-- YOUR INSTRUCTIONS --
Produce the records again in full, exactly as shown below.

=== Section Start ===

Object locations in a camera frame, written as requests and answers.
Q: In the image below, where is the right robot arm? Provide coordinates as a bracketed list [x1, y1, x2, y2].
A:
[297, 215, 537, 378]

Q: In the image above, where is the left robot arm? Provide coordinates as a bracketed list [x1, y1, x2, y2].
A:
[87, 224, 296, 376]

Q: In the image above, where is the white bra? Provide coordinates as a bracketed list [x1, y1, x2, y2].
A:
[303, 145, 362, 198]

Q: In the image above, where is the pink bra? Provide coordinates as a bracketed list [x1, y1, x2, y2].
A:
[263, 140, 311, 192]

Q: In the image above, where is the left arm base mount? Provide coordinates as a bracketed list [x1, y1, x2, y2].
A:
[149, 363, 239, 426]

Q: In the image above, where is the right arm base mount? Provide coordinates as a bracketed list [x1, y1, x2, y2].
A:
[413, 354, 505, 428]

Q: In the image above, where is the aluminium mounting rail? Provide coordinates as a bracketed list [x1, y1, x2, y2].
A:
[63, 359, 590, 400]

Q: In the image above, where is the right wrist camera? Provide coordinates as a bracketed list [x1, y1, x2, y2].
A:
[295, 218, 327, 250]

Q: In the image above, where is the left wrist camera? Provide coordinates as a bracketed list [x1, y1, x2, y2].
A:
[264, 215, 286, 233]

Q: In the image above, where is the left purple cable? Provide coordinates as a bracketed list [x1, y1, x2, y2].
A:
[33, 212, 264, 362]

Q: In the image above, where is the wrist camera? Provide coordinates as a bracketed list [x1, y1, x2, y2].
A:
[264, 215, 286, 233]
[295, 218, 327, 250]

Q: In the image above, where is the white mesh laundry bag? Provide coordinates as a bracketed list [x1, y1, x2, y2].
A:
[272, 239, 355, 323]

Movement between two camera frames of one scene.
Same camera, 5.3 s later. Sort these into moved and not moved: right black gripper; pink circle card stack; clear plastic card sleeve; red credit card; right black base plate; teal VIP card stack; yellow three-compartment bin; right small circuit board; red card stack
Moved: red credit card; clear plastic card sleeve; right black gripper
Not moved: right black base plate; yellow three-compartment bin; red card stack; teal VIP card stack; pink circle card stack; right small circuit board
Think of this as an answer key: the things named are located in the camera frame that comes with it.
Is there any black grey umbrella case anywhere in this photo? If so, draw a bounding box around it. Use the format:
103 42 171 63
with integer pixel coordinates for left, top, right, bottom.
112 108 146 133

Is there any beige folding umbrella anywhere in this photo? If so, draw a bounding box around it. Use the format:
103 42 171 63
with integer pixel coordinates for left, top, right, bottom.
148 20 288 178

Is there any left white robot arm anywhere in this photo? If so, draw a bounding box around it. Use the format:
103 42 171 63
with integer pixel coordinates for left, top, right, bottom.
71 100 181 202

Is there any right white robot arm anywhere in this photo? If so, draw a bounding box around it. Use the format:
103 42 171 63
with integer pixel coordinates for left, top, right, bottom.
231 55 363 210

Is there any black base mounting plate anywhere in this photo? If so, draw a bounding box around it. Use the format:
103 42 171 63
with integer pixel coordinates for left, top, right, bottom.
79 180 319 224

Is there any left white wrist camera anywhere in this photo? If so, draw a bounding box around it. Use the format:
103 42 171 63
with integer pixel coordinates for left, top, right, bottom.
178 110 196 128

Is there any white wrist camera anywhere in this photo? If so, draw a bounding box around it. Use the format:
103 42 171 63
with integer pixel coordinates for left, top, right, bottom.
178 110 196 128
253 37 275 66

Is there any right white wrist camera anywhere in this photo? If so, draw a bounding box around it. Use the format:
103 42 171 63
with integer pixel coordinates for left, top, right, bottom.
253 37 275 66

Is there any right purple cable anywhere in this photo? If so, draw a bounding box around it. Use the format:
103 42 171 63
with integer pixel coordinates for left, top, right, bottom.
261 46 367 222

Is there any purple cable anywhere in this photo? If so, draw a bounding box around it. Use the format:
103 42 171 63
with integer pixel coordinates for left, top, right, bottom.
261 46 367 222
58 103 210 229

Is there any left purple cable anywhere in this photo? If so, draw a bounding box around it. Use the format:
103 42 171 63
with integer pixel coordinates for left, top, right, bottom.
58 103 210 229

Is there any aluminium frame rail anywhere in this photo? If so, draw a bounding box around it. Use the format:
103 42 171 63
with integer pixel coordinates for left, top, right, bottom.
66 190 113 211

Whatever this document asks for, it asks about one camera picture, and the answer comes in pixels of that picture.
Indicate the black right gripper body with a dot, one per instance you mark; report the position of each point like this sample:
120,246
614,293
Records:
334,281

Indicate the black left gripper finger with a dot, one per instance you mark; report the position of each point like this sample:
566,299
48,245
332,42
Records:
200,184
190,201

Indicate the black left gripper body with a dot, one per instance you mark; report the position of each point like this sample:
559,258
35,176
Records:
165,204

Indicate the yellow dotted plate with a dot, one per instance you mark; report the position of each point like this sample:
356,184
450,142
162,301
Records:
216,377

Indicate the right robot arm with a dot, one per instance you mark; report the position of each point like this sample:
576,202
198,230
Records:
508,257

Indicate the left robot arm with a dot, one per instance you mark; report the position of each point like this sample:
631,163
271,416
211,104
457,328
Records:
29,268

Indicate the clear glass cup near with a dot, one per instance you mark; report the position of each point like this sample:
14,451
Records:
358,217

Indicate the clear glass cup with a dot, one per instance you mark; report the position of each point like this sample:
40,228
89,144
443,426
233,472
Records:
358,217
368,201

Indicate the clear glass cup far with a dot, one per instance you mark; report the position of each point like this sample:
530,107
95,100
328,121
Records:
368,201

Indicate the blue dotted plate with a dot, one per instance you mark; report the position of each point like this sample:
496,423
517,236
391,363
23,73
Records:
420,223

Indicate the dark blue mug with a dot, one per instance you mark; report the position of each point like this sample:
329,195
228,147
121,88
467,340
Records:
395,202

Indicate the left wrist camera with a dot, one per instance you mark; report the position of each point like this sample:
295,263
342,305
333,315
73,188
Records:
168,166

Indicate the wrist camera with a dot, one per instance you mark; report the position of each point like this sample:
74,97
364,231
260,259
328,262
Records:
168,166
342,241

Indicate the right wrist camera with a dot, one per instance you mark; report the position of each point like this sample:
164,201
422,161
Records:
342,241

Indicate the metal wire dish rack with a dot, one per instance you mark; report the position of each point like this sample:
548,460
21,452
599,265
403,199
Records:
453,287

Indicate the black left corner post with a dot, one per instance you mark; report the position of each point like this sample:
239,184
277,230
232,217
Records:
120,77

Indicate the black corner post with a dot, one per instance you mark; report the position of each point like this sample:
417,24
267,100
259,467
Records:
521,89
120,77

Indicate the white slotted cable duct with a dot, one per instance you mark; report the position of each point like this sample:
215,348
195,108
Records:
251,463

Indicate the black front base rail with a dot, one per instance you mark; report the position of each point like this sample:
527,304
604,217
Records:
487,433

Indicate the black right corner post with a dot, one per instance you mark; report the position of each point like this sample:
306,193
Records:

=== Section End ===

-- RESPONSE TO THIS EXERCISE --
Object locations in a camera frame, written as requests and answers.
Q: In the image below, where is the right robot arm? Provide coordinates as a bracketed list [x1, y1, x2, y2].
A:
[297, 215, 537, 378]

Q: In the image above, where is the left robot arm? Provide coordinates as a bracketed list [x1, y1, x2, y2].
A:
[87, 224, 296, 376]

Q: In the image above, where is the white bra? Provide coordinates as a bracketed list [x1, y1, x2, y2].
A:
[303, 145, 362, 198]

Q: In the image above, where is the pink bra? Provide coordinates as a bracketed list [x1, y1, x2, y2].
A:
[263, 140, 311, 192]

Q: In the image above, where is the left arm base mount? Provide coordinates as a bracketed list [x1, y1, x2, y2].
A:
[149, 363, 239, 426]

Q: In the image above, where is the right arm base mount? Provide coordinates as a bracketed list [x1, y1, x2, y2].
A:
[413, 354, 505, 428]

Q: In the image above, where is the aluminium mounting rail? Provide coordinates as a bracketed list [x1, y1, x2, y2].
A:
[63, 359, 590, 400]

Q: In the image above, where is the right wrist camera? Provide coordinates as a bracketed list [x1, y1, x2, y2].
A:
[295, 218, 327, 250]

Q: In the image above, where is the left wrist camera? Provide coordinates as a bracketed list [x1, y1, x2, y2].
A:
[264, 215, 286, 233]

Q: In the image above, where is the left purple cable? Provide coordinates as a bracketed list [x1, y1, x2, y2].
A:
[33, 212, 264, 362]

Q: In the image above, where is the wrist camera? Provide coordinates as a bracketed list [x1, y1, x2, y2].
A:
[264, 215, 286, 233]
[295, 218, 327, 250]

Q: In the image above, where is the white mesh laundry bag? Provide coordinates as a bracketed list [x1, y1, x2, y2].
A:
[272, 239, 355, 323]

Movement between two camera frames of one scene.
Same camera, 5.3 s later. Sort these into moved and not moved: right black gripper; pink circle card stack; clear plastic card sleeve; red credit card; right black base plate; teal VIP card stack; yellow three-compartment bin; right small circuit board; red card stack
Moved: red credit card; clear plastic card sleeve; right black gripper
Not moved: right black base plate; yellow three-compartment bin; red card stack; teal VIP card stack; pink circle card stack; right small circuit board
Think of this as an answer key: the things named are located in the camera frame that comes with it.
Is there any black grey umbrella case anywhere in this photo? If so, draw a bounding box around it. Use the format:
103 42 171 63
with integer pixel coordinates for left, top, right, bottom.
112 108 146 133

Is there any beige folding umbrella anywhere in this photo? If so, draw a bounding box around it. Use the format:
103 42 171 63
with integer pixel coordinates for left, top, right, bottom.
148 20 288 178

Is there any left white robot arm anywhere in this photo? If so, draw a bounding box around it. Use the format:
103 42 171 63
with integer pixel coordinates for left, top, right, bottom.
71 100 181 202

Is there any right white robot arm anywhere in this photo? If so, draw a bounding box around it. Use the format:
103 42 171 63
with integer pixel coordinates for left, top, right, bottom.
231 55 363 210

Is there any black base mounting plate anywhere in this photo? If so, draw a bounding box around it. Use the format:
103 42 171 63
with integer pixel coordinates for left, top, right, bottom.
79 180 319 224

Is there any left white wrist camera anywhere in this photo? If so, draw a bounding box around it. Use the format:
103 42 171 63
with integer pixel coordinates for left, top, right, bottom.
178 110 196 128

Is there any white wrist camera anywhere in this photo? If so, draw a bounding box around it. Use the format:
103 42 171 63
with integer pixel coordinates for left, top, right, bottom.
178 110 196 128
253 37 275 66

Is there any right white wrist camera anywhere in this photo? If so, draw a bounding box around it. Use the format:
103 42 171 63
with integer pixel coordinates for left, top, right, bottom.
253 37 275 66

Is there any right purple cable anywhere in this photo? If so, draw a bounding box around it. Use the format:
103 42 171 63
with integer pixel coordinates for left, top, right, bottom.
261 46 367 222

Is there any purple cable anywhere in this photo? If so, draw a bounding box around it. Use the format:
103 42 171 63
with integer pixel coordinates for left, top, right, bottom.
261 46 367 222
58 103 210 229

Is there any left purple cable anywhere in this photo? If so, draw a bounding box around it. Use the format:
103 42 171 63
with integer pixel coordinates for left, top, right, bottom.
58 103 210 229

Is there any aluminium frame rail anywhere in this photo? If so, draw a bounding box around it. Use the format:
103 42 171 63
with integer pixel coordinates for left, top, right, bottom.
66 190 113 211

Whatever this document asks for, it asks about one camera picture, and the answer comes in pixels of that picture.
Indicate the black right gripper body with a dot, one per instance you mark; report the position of each point like this sample:
120,246
614,293
Records:
334,281

Indicate the black left gripper finger with a dot, one per instance you mark; report the position of each point like this sample:
566,299
48,245
332,42
Records:
200,184
190,201

Indicate the black left gripper body with a dot, one per instance you mark; report the position of each point like this sample:
559,258
35,176
Records:
165,204

Indicate the yellow dotted plate with a dot, one per instance you mark; report the position of each point like this sample:
356,184
450,142
162,301
Records:
216,377

Indicate the right robot arm with a dot, one per instance you mark; report the position of each point like this sample:
576,202
198,230
Records:
508,257

Indicate the left robot arm with a dot, one per instance you mark; report the position of each point like this sample:
631,163
271,416
211,104
457,328
Records:
29,268

Indicate the clear glass cup near with a dot, one per instance you mark; report the position of each point like this sample:
14,451
Records:
358,217

Indicate the clear glass cup with a dot, one per instance you mark; report the position of each point like this sample:
40,228
89,144
443,426
233,472
Records:
358,217
368,201

Indicate the clear glass cup far with a dot, one per instance you mark; report the position of each point like this sample:
530,107
95,100
328,121
Records:
368,201

Indicate the blue dotted plate with a dot, one per instance you mark; report the position of each point like this sample:
496,423
517,236
391,363
23,73
Records:
420,223

Indicate the dark blue mug with a dot, one per instance you mark; report the position of each point like this sample:
329,195
228,147
121,88
467,340
Records:
395,202

Indicate the left wrist camera with a dot, one per instance you mark; report the position of each point like this sample:
295,263
342,305
333,315
73,188
Records:
168,166

Indicate the wrist camera with a dot, one per instance you mark; report the position of each point like this sample:
74,97
364,231
260,259
328,262
Records:
168,166
342,241

Indicate the right wrist camera with a dot, one per instance you mark; report the position of each point like this sample:
164,201
422,161
Records:
342,241

Indicate the metal wire dish rack with a dot, one per instance you mark; report the position of each point like this sample:
548,460
21,452
599,265
403,199
Records:
453,287

Indicate the black left corner post with a dot, one per instance you mark; report the position of each point like this sample:
239,184
277,230
232,217
Records:
120,77

Indicate the black corner post with a dot, one per instance you mark; report the position of each point like this sample:
417,24
267,100
259,467
Records:
521,89
120,77

Indicate the white slotted cable duct with a dot, one per instance you mark; report the position of each point like this sample:
215,348
195,108
Records:
251,463

Indicate the black front base rail with a dot, one per instance you mark; report the position of each point like this sample:
527,304
604,217
Records:
487,433

Indicate the black right corner post with a dot, one per instance you mark; report the position of each point like this sample:
306,193
Records:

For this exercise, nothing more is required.